### PROBLEM REQUIREMENTS
Every line of the records below from the line with "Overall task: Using" up to and including the line with "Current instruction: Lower" must be reproduced exactly, and no line outside that range.
-- Opening Marker --
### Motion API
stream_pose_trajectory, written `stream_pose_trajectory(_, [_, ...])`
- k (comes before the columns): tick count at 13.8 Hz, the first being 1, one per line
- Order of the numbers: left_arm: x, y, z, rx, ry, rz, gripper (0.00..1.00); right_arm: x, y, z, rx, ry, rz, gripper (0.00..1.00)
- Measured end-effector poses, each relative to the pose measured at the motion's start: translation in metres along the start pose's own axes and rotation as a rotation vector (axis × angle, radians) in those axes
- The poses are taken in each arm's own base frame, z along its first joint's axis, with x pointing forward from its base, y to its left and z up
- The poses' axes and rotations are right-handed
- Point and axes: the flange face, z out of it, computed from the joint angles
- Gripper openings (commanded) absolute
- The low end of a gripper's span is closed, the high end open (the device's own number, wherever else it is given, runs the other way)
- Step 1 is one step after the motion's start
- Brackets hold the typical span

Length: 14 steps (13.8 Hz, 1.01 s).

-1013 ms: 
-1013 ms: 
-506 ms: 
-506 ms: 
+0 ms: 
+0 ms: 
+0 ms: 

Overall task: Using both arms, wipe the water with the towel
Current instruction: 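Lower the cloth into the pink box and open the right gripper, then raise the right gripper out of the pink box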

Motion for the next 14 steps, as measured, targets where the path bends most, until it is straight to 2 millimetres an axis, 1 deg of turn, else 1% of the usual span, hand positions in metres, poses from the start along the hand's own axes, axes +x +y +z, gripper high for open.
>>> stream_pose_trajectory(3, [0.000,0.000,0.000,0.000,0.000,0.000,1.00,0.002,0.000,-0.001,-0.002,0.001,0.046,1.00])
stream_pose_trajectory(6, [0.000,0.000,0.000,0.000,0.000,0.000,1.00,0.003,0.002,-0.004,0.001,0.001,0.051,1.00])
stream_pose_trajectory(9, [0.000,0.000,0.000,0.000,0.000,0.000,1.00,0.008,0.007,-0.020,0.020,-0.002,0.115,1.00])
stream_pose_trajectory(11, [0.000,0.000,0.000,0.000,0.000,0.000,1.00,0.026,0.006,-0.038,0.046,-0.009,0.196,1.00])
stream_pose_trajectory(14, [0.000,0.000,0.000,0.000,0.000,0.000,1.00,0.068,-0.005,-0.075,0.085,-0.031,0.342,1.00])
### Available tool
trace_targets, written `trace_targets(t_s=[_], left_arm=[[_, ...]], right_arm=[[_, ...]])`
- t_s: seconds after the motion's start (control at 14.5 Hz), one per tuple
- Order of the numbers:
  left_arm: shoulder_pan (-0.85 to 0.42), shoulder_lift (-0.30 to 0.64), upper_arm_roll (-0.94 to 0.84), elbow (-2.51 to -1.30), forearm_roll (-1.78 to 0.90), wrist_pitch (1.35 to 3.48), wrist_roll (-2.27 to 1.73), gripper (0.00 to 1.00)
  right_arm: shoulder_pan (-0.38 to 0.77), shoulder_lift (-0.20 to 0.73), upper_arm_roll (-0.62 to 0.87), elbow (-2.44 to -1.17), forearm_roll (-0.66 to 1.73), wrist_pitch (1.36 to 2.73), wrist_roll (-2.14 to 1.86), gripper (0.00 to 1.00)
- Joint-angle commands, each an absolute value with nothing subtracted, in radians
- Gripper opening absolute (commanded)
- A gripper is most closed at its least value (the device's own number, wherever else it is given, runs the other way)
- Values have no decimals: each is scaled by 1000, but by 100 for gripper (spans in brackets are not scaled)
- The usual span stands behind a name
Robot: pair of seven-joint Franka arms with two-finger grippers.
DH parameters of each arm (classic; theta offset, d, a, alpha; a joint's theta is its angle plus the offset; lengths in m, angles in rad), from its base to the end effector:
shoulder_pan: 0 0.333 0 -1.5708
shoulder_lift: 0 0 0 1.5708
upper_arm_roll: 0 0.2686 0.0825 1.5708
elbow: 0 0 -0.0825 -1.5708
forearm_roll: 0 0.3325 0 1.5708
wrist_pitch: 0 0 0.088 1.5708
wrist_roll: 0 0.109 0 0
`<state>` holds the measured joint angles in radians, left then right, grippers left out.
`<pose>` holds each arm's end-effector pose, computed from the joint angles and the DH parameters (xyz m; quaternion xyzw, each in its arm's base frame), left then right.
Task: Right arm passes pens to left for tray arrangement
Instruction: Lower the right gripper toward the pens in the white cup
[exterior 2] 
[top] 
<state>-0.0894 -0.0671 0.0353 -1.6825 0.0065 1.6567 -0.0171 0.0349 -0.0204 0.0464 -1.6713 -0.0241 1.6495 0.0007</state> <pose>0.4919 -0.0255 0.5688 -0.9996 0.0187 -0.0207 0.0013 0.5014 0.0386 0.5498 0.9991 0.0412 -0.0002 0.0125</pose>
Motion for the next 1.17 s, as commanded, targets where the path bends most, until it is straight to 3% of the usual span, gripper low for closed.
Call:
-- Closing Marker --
### ANSWER SECTION
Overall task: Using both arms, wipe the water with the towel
Current instruction: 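Lower the cloth into the pink box and open the right gripper, then raise the right gripper out of the pink box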

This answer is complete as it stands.